5.3 Rough Pose Estimation
A single feature correspondence contains geometric transformations generated by the attributes of the corresponding keypoints. These transformations includes translations ∆𝑥 and ∆𝑦, rotation ∆o, and scale ∆s, as shown in Fig. 3. By using the transformations to estimate the rough pose of the candidate, it is possible to speed up the verification process of the subsequent candidate. For this, we introduce the generalized Hough transform (GHT) [23], which generalizes the Hough transform to detect arbitrary shapes. The GHT allows each correspondence to vote for the bins of the corresponding transformation and accumulates these votes in a binned voting space, as shown in Fig. 4 [24]. We use the transform combination corresponding to the most-voted bin as a rough pose.
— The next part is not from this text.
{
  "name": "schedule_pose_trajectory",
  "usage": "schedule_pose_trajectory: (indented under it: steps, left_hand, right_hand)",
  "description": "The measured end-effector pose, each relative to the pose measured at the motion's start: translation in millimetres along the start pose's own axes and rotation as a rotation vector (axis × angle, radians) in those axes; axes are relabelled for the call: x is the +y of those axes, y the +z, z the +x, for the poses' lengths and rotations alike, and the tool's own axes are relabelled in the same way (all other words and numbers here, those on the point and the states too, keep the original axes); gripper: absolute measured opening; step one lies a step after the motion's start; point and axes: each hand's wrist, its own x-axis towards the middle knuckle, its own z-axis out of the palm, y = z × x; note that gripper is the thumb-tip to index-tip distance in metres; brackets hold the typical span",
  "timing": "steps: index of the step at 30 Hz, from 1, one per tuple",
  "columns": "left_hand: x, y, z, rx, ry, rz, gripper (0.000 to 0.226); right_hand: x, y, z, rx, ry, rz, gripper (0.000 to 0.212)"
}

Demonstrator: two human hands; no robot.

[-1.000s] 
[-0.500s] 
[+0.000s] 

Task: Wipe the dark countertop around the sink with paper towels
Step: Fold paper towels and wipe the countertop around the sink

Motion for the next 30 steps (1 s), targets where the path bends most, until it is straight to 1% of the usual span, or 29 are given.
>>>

Fig. 3. A geometric transformation of a single feature correspondence. Fig. 4. An example of three-dimensional GHT voting space [24].
The voting is performed during the estimation process of the previous candidate. All correspondences vote in the GHT voting space of the candidates they support when the score for the candidate is calculated. The process of accumulating the results for each subregion and forming the LCR is performed simultaneously with the candidate estimation. Therefore, subregions that estimate the same candidate as the same rough pose form the LCR. Fig. 5 illustrates this process. In our research, we define a four-dimensional GHT voting space for ∆𝑥, ∆𝑦, ∆o, and ∆s and set the range of each transformation to 40, 40, 30, and 1, respectively. We use a dynamic hash map for implementation because the voting space is very sparse in practice.
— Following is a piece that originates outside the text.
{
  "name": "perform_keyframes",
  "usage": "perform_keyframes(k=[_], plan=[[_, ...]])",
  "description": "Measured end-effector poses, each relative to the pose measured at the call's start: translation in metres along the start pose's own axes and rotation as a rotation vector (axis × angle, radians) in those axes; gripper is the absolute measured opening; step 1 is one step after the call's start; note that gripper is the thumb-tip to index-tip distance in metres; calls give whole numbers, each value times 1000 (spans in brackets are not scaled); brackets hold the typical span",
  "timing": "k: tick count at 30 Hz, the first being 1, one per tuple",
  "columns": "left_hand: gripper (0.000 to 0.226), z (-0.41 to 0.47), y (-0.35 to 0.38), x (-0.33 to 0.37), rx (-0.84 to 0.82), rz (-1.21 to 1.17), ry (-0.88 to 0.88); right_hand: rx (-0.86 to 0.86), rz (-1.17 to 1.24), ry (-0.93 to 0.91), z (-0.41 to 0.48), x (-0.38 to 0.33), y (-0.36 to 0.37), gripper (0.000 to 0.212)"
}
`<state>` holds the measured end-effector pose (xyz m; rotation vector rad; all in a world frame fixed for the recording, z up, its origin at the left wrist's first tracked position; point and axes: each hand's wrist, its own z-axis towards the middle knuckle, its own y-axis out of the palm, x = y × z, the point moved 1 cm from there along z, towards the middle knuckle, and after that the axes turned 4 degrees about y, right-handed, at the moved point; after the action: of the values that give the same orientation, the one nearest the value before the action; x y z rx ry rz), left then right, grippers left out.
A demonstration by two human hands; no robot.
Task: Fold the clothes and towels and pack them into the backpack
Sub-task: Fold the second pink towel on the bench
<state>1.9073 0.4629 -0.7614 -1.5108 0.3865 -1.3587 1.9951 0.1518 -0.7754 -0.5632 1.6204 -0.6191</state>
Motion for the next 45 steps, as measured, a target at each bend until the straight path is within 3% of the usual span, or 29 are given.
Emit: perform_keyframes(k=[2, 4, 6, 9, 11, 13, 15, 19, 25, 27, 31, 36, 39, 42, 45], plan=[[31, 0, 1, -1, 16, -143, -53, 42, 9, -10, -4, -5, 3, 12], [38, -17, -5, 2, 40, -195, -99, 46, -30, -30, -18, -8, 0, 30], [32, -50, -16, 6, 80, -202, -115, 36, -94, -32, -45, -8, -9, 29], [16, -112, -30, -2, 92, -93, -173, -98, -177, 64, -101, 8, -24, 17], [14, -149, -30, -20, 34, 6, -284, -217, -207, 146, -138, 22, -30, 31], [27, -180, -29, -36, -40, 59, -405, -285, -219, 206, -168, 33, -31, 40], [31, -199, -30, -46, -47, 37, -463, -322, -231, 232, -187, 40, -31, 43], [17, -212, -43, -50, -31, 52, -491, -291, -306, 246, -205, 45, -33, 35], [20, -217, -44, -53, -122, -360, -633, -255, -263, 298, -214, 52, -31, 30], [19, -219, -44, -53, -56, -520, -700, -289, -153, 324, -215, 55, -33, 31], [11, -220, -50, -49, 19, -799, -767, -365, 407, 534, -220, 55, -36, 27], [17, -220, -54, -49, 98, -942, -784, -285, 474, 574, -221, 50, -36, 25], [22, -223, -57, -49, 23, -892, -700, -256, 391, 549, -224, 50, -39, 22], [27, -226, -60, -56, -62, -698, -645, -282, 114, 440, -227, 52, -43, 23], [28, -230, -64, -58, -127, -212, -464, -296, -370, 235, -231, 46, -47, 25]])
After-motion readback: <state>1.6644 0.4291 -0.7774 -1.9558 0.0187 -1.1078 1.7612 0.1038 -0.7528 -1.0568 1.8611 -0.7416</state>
Fig. 5. Estimation of regional candidate and rough pose.
5.4 Candidate Verification and Pose Initialization
A verification process is performed to determine whether to recognize or reject the final candidate 𝑂𝑐 while calculating the initial pose. Because 𝐿CROc roughly segments 𝑂𝑐, we first select locally connected regional keypoints 𝑃𝑞,𝐿CR𝑂𝑐 , which belong to 𝐿CRO𝑐 among 𝑃𝑞, as shown in Fig. 6. We then extract locally connected regional feature vectors 𝐹𝑞,𝐿CR𝑂𝑐 from 𝑃𝑞,𝐿CR𝑂𝑐 .
Fig. 6. Locally connected regional keypoints.
The 3D pose calculation of 𝑂𝑐 is based on feature matching between 𝐹𝑞,𝐿CR𝑂𝑐 and 𝐹𝑐, where 𝐹𝑐 is the feature vector extracted from 𝐼𝑐, which is model image of 𝑂𝑐. Because 𝐿CRO𝑐 still contains features extracted from the background, bidirectional matching is performed as a means of minimizing false matching, as shown in Fig. 7. For the distance metric, we use the squared L2 distance, which facilitates the acceleration of computation because of the property of our basic feature, as mentioned in Section 3. The matched pairs establish matching correspondences.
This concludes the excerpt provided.